What to do = Begin with the line containing "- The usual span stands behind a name" and end with the last line of the data below; return those lines exactly, and only those.

Supplied information =
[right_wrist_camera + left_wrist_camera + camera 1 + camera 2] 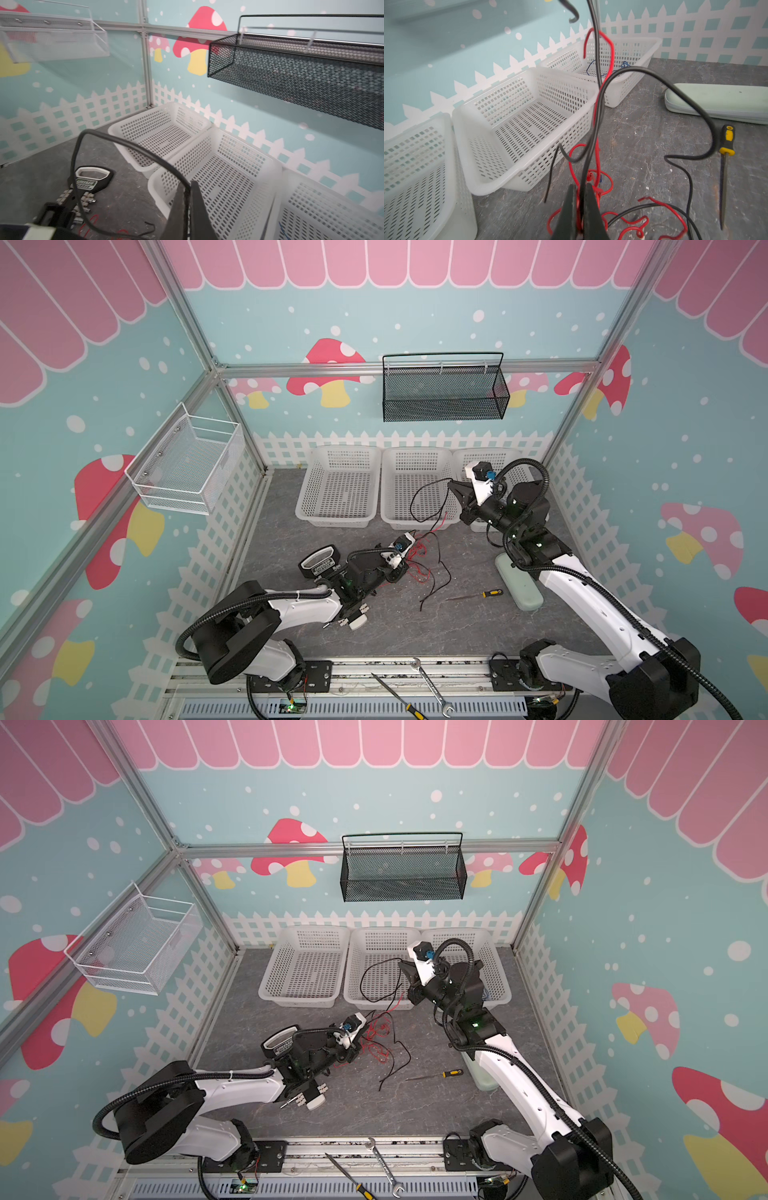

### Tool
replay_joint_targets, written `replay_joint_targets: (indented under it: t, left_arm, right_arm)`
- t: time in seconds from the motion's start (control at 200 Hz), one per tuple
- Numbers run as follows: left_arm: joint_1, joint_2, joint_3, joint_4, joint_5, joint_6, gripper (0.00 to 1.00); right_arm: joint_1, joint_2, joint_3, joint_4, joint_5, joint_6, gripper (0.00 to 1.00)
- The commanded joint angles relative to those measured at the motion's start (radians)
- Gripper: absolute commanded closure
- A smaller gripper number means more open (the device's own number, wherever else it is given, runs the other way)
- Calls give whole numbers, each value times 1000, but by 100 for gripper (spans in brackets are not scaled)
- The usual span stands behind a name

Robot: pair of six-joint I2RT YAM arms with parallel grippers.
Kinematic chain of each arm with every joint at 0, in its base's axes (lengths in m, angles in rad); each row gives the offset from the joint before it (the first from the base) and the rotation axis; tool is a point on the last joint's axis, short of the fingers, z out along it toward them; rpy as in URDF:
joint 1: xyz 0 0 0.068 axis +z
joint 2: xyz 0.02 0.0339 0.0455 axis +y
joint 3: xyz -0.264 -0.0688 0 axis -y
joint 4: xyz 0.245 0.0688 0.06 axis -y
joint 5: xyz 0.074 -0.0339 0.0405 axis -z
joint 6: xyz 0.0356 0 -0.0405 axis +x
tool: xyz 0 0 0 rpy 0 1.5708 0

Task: Untangle the cables

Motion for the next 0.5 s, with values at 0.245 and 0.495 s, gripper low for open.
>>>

Response =
- The usual span stands behind a name

Robot: pair of six-joint I2RT YAM arms with parallel grippers.
Kinematic chain of each arm with every joint at 0, in its base's axes (lengths in m, angles in rad); each row gives the offset from the joint before it (the first from the base) and the rotation axis; tool is a point on the last joint's axis, short of the fingers, z out along it toward them; rpy as in URDF:
joint 1: xyz 0 0 0.068 axis +z
joint 2: xyz 0.02 0.0339 0.0455 axis +y
joint 3: xyz -0.264 -0.0688 0 axis -y
joint 4: xyz 0.245 0.0688 0.06 axis -y
joint 5: xyz 0.074 -0.0339 0.0405 axis -z
joint 6: xyz 0.0356 0 -0.0405 axis +x
tool: xyz 0 0 0 rpy 0 1.5708 0

Task: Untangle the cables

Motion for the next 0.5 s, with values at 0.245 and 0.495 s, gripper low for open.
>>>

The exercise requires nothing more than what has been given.